I asked Lau to expand on that collaboration because OnePlus to date does not have a foldable phone, so why would OnePlus need to work with Google to bring new features to foldable displays. Lau explained that collaboration between OnePlus and Google is more “visionary” and “long-term” and that they have worked on features for foldables, as well as Google’s “Better Together” initiative. In the future, we’ll see the results coming to products from Oppo and OnePlus.
Considering Oppo and OnePlus share R&D resources and Oppo’s R&D department produced a folding smartphone, it’s not a leap to think that OnePlus has some things jotted down on a cocktail napkin somewhere.
So while we cannot take that answer as confirmation that OnePlus has a foldable in development or even on the way, it’s not hard to imagine what a foldable from OnePlus might look like. The Oppo Find N is a wonderful little foldable device that in some ways is better than Samsung’s third-generation Galaxy Z Fold 3. Whether or not OnePlus will release a foldable to the public is in doubt, but it’s not a stretch to think that any phone manufacturer serious about the future of smartphones is at least experimenting with the technology.
Considering Oppo and OnePlus share R&D resources and Oppo’s R&D department produced a folding smartphone, it’s not a leap to think that OnePlus has some things jotted down on a cocktail napkin somewhere. Personally, I can’t wait to see what OnePlus brings to the foldable table, especially considering its expertise in software development.

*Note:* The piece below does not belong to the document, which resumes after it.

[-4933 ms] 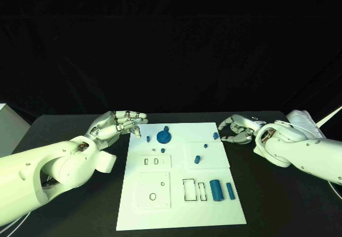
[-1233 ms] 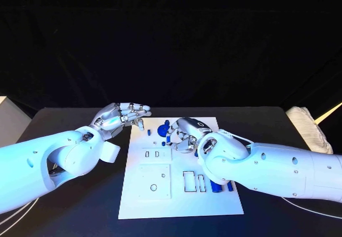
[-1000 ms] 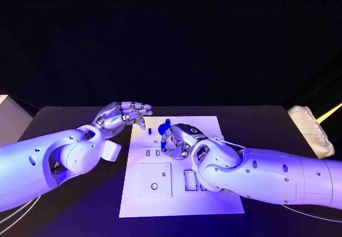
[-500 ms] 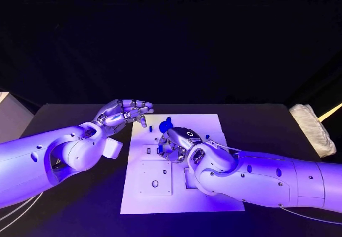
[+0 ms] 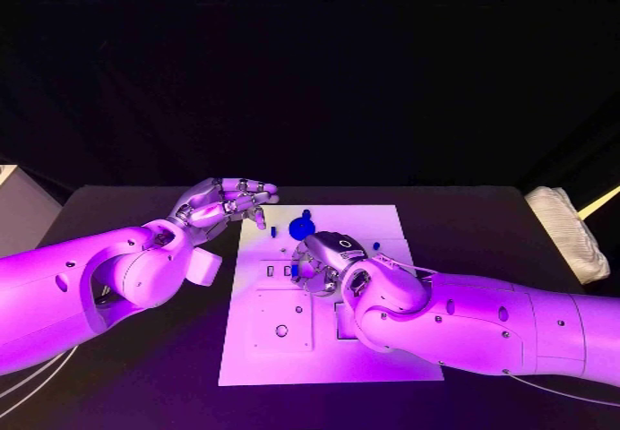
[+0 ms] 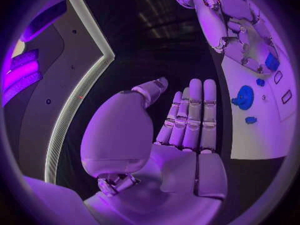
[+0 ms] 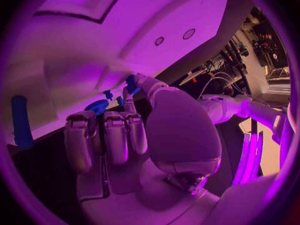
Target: Assemble the parts on the task board
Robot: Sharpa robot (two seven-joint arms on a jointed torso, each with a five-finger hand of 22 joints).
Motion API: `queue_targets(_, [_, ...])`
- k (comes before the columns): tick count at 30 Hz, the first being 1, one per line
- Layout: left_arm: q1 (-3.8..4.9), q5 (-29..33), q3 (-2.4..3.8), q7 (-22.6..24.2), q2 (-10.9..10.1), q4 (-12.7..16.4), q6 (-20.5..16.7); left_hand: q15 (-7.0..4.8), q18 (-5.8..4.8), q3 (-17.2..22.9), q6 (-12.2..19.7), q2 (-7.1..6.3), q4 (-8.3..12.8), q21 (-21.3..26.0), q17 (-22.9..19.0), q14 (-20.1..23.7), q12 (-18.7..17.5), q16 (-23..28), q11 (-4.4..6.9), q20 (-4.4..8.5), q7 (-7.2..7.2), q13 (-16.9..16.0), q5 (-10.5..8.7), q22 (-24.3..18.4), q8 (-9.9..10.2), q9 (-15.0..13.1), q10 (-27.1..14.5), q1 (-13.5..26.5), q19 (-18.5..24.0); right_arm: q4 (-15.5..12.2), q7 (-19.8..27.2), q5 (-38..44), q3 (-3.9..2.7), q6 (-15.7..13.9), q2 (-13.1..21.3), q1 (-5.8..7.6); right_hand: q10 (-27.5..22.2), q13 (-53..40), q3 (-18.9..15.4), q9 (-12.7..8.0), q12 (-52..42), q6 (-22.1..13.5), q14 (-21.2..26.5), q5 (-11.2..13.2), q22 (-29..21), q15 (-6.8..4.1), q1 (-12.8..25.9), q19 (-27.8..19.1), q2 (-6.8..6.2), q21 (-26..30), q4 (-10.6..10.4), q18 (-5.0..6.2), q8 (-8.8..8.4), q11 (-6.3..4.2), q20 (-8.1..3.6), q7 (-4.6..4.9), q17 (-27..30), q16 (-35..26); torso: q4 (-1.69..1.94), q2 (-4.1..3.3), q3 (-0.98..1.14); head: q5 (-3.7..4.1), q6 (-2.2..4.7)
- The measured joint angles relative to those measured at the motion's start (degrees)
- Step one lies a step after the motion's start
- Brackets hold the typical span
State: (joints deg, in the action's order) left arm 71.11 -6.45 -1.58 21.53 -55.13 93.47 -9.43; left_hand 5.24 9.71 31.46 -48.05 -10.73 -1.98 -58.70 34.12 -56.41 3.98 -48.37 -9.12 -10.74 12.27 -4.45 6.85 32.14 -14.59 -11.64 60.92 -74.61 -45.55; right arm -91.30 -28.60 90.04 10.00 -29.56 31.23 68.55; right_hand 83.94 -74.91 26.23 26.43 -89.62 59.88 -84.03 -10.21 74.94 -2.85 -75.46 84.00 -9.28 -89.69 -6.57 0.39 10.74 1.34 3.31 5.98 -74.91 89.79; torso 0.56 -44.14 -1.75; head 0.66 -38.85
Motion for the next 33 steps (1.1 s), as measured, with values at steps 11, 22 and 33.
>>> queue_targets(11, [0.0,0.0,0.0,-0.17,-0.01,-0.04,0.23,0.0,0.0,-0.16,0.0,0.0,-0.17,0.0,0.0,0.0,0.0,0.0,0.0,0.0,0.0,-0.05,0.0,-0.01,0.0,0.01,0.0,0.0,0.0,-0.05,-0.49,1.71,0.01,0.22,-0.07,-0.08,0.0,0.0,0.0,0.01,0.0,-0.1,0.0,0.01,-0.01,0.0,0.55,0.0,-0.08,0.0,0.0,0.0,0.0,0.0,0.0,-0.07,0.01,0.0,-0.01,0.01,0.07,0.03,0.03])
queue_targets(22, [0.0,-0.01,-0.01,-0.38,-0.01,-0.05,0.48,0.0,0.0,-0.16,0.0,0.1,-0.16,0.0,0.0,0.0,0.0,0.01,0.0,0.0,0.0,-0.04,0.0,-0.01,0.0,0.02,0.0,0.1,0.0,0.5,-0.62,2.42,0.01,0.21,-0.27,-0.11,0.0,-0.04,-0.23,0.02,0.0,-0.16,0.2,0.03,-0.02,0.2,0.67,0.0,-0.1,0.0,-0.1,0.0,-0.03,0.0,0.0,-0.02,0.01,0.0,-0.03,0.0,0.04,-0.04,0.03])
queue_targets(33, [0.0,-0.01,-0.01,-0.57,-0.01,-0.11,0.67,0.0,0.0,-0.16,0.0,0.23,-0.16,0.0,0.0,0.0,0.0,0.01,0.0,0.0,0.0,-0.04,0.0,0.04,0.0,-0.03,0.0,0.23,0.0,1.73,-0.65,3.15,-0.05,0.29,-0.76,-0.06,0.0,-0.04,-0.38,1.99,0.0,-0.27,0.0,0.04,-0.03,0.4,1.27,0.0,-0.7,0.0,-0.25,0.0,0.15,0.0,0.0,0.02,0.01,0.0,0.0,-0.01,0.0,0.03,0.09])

So there’s a lot of good news here. First, we will see the OnePlus 10 Pro before the end of next month. Of course, Digital Trends will be going hands-on with the device when it arrives. OnePlus is continuing its relationship with Hasselblad as well, so we’re especially excited to see what the cameras can do.
Second, OnePlus as a brand is not going anywhere. Indeed, in 2022, OnePlus looks to expand into markets like Canada, Mexico, Africa, and the Middle East. It’s looking to add 10 million more members to its Red Cable Club loyalty program ,which already has 20 million members.
It will be interesting to see how the continued “Oppo-fication” of OnePlus continues to develop. So far, OnePlus has gone to great lengths to stay a separate brand while benefiting from Oppo’s resources. Keeping OxygenOS and ColorOS separate is a great sign because OxygenOS is likely the chirping canary in the coal mine of Oppo. So far, the canary is doing fine, but it remains to be seen how it will do in the long term.